Anyways our lease was up and all our money and creditcard were stollen and we had nothing! Now, no home a rocky marriage and we were having such a hard time trying to get a home on base CRAZY!!! Anyways time went on lies kept going the who 9 yards.....then he decieds to leave the military career life in within 8months we pack up and move back to WV  no jobs, to home, no insurence nothing but us.
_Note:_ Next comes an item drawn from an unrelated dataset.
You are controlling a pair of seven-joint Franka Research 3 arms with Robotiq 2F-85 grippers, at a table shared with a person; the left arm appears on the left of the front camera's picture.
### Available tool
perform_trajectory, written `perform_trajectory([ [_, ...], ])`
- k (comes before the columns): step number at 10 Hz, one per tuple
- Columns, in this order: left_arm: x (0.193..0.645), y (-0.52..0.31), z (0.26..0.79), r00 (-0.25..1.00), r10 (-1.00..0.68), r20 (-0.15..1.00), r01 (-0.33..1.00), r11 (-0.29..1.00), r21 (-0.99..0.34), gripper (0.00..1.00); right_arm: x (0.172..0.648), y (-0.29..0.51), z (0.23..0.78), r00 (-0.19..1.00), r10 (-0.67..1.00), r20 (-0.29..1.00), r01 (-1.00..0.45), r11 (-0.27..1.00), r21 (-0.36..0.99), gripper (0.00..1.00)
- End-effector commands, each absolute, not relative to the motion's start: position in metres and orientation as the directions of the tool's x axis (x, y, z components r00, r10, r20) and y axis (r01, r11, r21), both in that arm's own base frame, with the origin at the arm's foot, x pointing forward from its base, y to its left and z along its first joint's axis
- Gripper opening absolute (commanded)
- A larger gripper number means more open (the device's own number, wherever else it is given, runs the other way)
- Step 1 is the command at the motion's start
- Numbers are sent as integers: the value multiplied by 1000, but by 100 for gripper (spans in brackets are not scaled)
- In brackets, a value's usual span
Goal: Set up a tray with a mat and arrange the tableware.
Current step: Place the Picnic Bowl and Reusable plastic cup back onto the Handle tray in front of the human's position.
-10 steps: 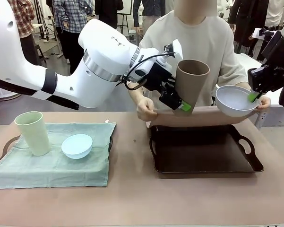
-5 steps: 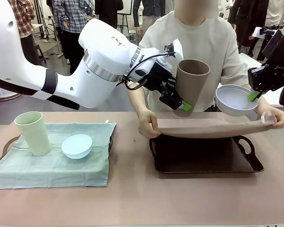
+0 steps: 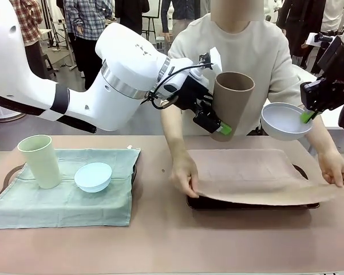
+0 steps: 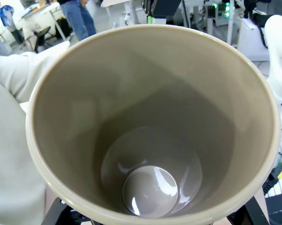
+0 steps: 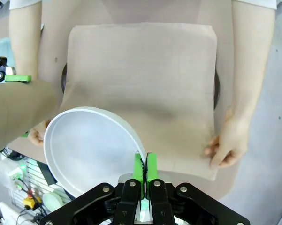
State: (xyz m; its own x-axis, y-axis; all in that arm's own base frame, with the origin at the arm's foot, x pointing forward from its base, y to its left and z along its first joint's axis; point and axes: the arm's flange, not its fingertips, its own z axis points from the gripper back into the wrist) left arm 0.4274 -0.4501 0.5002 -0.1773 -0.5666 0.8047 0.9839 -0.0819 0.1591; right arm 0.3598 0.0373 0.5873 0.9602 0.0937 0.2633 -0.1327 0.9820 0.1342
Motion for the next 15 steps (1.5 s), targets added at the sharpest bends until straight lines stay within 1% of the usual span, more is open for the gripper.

We stayed with his family and i found a job he found a job however making nothing and struggling more than ever in our life..all he wants to do is go out every weekend all weekend long, stay out till 4-5am and i have to go to work by 8am....and hes to watch my son....i cant telly ou how many times ive had to call off work bc i could wake him up with out fear of him not watchin our child.....i work days and he works from 4pm to midnight or 3am. and come weekends he wants nothing to do with me, or anything....well about 3 months ago my husband was passed out and his phone goes off and its a text message from "Her" and it all get revieled! I woke him up and told me the truth...told me he sletp with her twice......that it was a mistake blah blah blah....since then he hasnt drank a drop of alcohole, is trying to be suportive of my feelings and how i feel, i still love him however im beyond depressed, perinoid, basically feeling like im waiting for him to disapoint me once again....its been three months and i feel like if i want to stay with him i need to try to figure out me and get control over my feelings.....i get so mad at him for the slightest thing and it just keeps me angry at him even if its nothing major it could be like he didn't clean up the toys after our sone went for a nap, or make the bed after morning scheduale and i dont know how to not be angry at him.....help! I want to take the step and work on us but i dont know how to i need help and im not sure on how to help how i feel ........


----------



## dmab (Nov 20, 2009)

Hi,

I ran across your post and I just want to say that I'm sorry for what you are going through. I may be able to help. I am a young Marine wife that has some things that I'm struggling with in my marriage. Please send me a personal message so we can talk. I think it'd be good for the both of us.


----------



## MRi (Jan 2, 2010)

Hello,
I'm not a Marine wife .. I'm an ex Air Force wife ... soon be to Army wife. My husband is getting back in the military .. I would like to talk to both of you if this is okay .. I'm worried about a lot of things in our marriage ( most of the things have to do with the military ) ... and well I can relate to the finding a text message thing ... so please send me a personal message and maybe we could all talk .. thanks!


----------